Josh Gordon’s missteps and bad decisions outnumbered his good ones in two college stops, but he made it to the NFL’s supplemental draft 24 months ago and the Cleveland Browns, desperate at the time for any kind of playmaker, used a second-round pick on him anyway.
Now, Gordon is just 23 and is the NFL’s reigning receiving champion — and he’s facing what could be the end of his NFL road.
He’s his own worst enemy, the author of a story that’s becoming more sad than anything else.
Gordon still is entitled to his day in court after being arrested on DWI charges early Saturday in Raleigh, N.C., and he’s still awaiting his day in the NFL’s court of appeals on the reported substance-abuse policy suspension he’s facing, which would be his second in 12 months. That suspension could be for at least 12 months.
Whether that’s a good or a bad thing is probably up to Gordon.

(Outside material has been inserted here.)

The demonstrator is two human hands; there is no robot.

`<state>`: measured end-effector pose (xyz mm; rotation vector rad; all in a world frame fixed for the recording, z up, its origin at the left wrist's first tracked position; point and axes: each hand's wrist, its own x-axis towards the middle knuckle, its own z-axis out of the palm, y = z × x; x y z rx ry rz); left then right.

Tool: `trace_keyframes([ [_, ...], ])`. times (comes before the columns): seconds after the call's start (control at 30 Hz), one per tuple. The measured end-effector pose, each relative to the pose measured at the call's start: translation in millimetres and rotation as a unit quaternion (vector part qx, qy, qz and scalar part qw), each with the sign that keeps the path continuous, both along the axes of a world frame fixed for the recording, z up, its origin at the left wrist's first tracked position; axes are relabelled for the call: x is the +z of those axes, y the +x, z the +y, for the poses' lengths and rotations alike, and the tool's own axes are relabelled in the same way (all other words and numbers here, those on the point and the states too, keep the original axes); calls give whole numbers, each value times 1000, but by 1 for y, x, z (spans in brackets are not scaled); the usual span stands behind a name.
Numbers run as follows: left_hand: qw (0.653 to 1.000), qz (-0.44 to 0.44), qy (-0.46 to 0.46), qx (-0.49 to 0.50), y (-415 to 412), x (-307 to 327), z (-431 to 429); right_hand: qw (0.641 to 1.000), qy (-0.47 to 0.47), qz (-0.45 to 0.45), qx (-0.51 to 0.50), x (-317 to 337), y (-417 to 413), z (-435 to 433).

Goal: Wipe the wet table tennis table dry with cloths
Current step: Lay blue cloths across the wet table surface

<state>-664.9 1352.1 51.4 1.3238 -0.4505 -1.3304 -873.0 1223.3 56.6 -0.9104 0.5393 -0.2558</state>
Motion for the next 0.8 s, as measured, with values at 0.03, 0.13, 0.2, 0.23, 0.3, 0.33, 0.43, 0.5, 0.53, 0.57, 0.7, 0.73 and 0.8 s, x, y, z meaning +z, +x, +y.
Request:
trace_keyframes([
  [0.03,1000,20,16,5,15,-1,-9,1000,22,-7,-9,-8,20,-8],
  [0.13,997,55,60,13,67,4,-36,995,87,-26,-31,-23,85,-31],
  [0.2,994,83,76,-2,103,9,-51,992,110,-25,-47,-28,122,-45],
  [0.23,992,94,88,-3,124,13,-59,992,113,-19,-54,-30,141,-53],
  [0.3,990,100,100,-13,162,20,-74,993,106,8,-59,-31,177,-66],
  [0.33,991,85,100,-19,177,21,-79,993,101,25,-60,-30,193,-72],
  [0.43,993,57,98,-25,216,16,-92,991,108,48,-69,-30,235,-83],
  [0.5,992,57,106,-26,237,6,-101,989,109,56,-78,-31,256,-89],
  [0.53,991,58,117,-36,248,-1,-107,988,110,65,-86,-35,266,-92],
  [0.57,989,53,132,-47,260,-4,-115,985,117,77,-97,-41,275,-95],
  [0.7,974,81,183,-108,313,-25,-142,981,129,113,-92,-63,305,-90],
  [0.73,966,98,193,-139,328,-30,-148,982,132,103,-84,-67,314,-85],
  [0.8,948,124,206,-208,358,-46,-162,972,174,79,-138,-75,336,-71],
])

Since reports of his newest possible suspension leaked, he’s been busted for allegedly speeding with a passenger who was cited for marijuana and now for alleged DWI after being clocked 15 MPH over the speed limit way past the time of night that mostly bad things happen.
Even if there were no prior incidents, there’s no excuse for impaired driving.
It’s the wrong kind of trend; all these things have come on the wrong side of the possible last-chance line. The Browns have to be beyond angry, and Gordon’s showing that whatever help he’s received thus far hasn’t actually helped.
Last season Gordon emerged not just as a dominant player and the NFL’s leading receiver, but did it on a bad team that played three different quarterbacks. He had no known incidents after being suspended two games to start the season — it was cut down from a four-game suspension on appeal — and positioned himself as a star for years to come.
In today’s NFL, plenty of "big" receivers are a shade over 6-foot-1 and "big" cornerbacks are around 5-11. Gordon is a legit 6-3, plays even bigger and runs better than a lot of guys who aren’t close to his listed weight of 225. There are lots of receivers 6-3 or over, but not many with Gordon’s combination of athletic ability and penchant for running to daylight after the catch.
Nothing’s settled and nothing’s official, but Gordon’s 2013 season stamped him as the kind of talent around whom a team would want to build and commit a bunch of money. Gordon is one season away from being able to negotiate a second pro contract, but now he’s facing the prospect of making exactly zero dollars in 2014.
These mistakes could end up costing him between $20 and $40 million. He’d never have received the full guarantees a blue-chip receiver with no baggage gets these days in the pass-happy NFL, but he’s a rare player who can challenge defenses and has left the Browns more than challenged in trying to replace him since the May news of another pending suspension broke.
Now, it’s not about the Browns waiting for the result of an appeal — Pro Football Talk reported last week that’s coming in late Jule — but wondering where Gordon’s interests lie. In football? In getting help? In just partying until he’s totally out of chances?
That time, sadly, might be coming. What’s sadder is that, given his track record, this latest news doesn’t come as much of a surprise.